Dedicated tactical satellites in high earth orbit will tie the force to its support base in the United States. The next layer would consist of high-altitude, long-endurance, unmanned aerial vehicles flying in the stratosphere above the formation to provide continuous observation of the battle area. These superdrones would be stealthy and fly at altitudes above the reach of an enemy’s anti-aircraft missiles. They would be linked into the command centers, somewhere in the region and in the United States. Some might best be employed as high-altitude “cell towers” that connect together all of the Soldier cell phones in a single integrated network.

The medium drone layer would consist of improved versions of Predator and Reaper armed drones. A group of ten or twelve of these would be dedicated to a brigade in contact and linked directly to small units in a firefight. A small-unit leader, or a sergeant or lieutenant, would simply designate a close-in target with a handheld laser range finder. An Army or Air Force drone pilot in the United States would be cued to the sergeant’s beam and would verify the target and release the missile to the target. Such an arrangement would put killing effects on a tactical target in less than a minute.

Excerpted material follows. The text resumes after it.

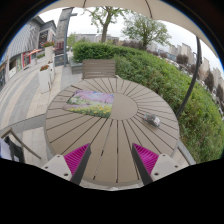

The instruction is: Arrange mouse

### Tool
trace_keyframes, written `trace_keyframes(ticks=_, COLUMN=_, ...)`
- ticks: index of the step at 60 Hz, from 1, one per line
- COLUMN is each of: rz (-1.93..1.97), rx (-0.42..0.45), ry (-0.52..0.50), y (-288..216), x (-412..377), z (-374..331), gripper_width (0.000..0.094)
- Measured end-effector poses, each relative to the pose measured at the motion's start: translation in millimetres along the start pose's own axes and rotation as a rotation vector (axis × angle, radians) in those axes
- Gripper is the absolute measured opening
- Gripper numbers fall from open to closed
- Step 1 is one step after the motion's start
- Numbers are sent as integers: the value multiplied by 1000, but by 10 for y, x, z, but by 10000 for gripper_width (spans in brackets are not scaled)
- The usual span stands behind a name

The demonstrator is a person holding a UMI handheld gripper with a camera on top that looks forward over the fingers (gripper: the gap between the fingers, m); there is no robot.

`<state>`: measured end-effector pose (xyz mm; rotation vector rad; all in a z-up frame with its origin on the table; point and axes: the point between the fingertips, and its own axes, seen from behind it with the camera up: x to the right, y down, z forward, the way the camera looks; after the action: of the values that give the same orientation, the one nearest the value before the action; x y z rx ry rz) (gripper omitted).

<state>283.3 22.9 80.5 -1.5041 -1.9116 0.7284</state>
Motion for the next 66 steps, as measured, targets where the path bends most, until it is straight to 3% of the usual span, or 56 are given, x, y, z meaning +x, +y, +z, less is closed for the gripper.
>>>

The small drone layer would consist of small, cheap, disposable, handheld drones, some the size of hummingbirds, carried into battle in each Soldier’s rucksack. Whenever a unit in action came across an uncertain situation, the Soldier would release his drone to fly over roads and trails or hover inside buildings and bunkers. These silent, virtually invisible minibirds would lurk inside and provide video and infrared images to a small unit waiting to enter. Some of the devices in a Soldier’s rucksack would be “suicide” drones, essentially very small drones with small explosive devices attached. Think how many of Captain Swenson’s men might have been saved had Swenson flown an explosive drone into his target instead of throwing a hand grenade.

No reason exists for any ground action to be fought again without a drone overhead and sensors in the hands of every small unit involved. How many drones must be overhead to protect an infantry brigade in combat? Ask the same question about machine guns—I do not know. But I do know it is many, many more than hover over a brigade in Afghanistan today. The technology to buy and build this constellation of drones is at hand. If the military is too hidebound and slow to build it, then the Army and Marines should be able to buy it from enterprising civilian technology firms. With an unblinking eye overhead, every future close engagement should be an unfair fight. Enemies under the gaze of hundreds of buzzing unmanned machines will assume they are defeated before the first shot is fired.